The Twin Towers beckoned him to “walk” to God’s very doorstep.

I was so excited two years later when my company, moved to the 92nd floor of One World Trade Center. With a shoe propped up, I would gaze, while on the phone, at the tiny tall ships in the river, small planes flying below, the Jersey plain with a patch called Newark.

You saw every day, glistening currents reaching for the Atlantic holding a little trinket: the Statue of Liberty.

Unforgettable still the one golden sunset: a spill of liquid gold conquering a gray-blue, world. Everyone was drawn to the window, as the South Tower smiled an ultimate orange.

“That’s the 92nd Floor, One World Trade Center,” I used to say on the phone, an address Caesar would love.

Spilling with the other salmon off the escalators, I’d stride across the great blue carpet to a tall mighty elevator that zoomed to the 78th floor. (I once walked right into my own image in the mirror-like side panel!) .

But every single day – once – I’d think – this is too high.

This sky-borne mansion groaned and swayed. Lightning lashed it. “Towering Inferno” was at the movies.

Then I saw that day on television that wild, black horse of a devil-stew crashing to earth, crushing thousands of people unto dust too soon and wrong – and I was remembering.

Forty people on the 92nd floor at 10:26 AM were breaking windows where my desk had been as flames approached. Then at 10:28 came the black horse.

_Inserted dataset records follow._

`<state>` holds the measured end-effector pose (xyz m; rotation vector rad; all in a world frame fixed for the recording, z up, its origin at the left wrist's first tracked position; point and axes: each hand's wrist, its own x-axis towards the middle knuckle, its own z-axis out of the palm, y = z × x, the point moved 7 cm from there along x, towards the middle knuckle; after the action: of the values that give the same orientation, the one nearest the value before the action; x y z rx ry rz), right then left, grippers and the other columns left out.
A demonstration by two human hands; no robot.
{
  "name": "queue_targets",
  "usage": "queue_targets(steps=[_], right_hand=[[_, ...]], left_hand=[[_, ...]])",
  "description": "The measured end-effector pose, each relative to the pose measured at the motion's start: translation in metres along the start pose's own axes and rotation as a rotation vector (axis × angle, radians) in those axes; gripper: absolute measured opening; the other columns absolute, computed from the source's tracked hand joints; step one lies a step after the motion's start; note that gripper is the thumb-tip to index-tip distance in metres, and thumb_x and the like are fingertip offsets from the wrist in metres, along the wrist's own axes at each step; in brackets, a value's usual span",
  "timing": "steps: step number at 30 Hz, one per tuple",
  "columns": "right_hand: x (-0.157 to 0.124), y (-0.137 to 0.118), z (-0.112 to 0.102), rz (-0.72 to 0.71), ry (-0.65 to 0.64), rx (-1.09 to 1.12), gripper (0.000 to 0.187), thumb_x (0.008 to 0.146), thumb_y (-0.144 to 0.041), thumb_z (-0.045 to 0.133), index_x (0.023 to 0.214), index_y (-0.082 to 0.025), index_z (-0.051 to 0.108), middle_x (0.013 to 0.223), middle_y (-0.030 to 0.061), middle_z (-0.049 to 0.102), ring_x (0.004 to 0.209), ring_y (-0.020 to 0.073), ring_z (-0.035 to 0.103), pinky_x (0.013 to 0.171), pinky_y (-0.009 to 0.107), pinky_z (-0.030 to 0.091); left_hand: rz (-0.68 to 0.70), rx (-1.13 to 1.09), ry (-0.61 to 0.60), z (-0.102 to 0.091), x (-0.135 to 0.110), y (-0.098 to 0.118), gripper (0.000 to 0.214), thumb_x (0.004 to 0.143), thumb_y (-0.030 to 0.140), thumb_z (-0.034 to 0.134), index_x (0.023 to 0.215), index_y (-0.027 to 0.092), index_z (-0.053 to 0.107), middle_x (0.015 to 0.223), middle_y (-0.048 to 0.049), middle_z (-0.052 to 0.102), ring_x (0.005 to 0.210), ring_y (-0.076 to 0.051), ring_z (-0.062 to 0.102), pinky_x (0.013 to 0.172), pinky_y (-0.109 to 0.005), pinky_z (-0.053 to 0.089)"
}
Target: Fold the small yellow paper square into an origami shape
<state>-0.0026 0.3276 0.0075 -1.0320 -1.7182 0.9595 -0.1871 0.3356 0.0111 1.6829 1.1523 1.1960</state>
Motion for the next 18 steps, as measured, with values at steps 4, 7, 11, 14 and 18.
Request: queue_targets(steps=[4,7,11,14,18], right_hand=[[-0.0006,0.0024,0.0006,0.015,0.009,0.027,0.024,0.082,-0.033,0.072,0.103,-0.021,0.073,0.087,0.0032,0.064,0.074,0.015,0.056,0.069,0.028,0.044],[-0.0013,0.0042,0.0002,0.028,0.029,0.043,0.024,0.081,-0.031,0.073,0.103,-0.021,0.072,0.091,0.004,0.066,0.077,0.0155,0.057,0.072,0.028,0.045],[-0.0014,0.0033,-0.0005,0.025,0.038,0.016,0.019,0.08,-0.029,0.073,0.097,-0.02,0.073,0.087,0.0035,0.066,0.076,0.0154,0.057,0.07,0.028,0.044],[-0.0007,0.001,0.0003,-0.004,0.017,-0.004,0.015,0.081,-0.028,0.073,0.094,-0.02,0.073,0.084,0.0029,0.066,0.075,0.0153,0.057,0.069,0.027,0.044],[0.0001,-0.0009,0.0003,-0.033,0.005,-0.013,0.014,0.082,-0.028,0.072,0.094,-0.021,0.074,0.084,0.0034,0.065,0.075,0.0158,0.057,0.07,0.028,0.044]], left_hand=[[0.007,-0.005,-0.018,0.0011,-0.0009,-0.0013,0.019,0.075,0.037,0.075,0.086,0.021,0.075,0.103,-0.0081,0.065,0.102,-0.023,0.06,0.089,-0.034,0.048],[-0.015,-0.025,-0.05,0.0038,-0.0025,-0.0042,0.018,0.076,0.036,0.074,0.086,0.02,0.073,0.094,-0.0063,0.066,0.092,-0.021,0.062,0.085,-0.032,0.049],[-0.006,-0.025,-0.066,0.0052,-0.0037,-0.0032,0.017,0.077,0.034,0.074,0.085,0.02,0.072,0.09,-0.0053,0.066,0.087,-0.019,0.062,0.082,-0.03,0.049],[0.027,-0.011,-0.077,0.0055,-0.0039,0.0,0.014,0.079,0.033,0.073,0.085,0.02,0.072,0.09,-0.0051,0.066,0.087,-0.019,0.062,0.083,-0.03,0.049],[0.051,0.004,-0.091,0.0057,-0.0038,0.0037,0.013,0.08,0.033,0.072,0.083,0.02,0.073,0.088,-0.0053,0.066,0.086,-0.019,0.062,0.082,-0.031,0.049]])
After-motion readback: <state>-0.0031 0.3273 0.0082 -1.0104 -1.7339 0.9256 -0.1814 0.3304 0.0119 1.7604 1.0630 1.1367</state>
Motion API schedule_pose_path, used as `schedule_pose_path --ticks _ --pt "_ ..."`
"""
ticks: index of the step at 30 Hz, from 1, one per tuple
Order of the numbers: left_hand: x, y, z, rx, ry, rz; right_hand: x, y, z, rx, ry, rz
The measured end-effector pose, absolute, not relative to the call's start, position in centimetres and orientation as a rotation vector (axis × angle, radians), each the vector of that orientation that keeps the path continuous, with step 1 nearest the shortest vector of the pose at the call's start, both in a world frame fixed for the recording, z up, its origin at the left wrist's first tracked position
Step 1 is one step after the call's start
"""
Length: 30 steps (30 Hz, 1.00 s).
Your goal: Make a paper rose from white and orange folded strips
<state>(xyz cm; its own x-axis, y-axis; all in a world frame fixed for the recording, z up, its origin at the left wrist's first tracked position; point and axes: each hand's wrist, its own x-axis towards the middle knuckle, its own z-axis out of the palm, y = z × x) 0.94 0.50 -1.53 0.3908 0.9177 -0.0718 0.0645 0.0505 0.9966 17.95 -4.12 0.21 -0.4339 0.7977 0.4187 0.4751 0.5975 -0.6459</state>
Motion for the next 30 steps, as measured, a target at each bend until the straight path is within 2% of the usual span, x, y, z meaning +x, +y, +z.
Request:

No one in the North Tower above the 92 floor – and the 92 floor – lived. Everyone below the 92nd floor – lived.

The Twin Towers, fulfilled their mission, returned to the gods, now just a memory and a hole where there was greatness and grandeur. They were a strange god that inspired one man to fly like a bird, while thousands swooned; and transfixed a few to blow it all to hell while billions wept.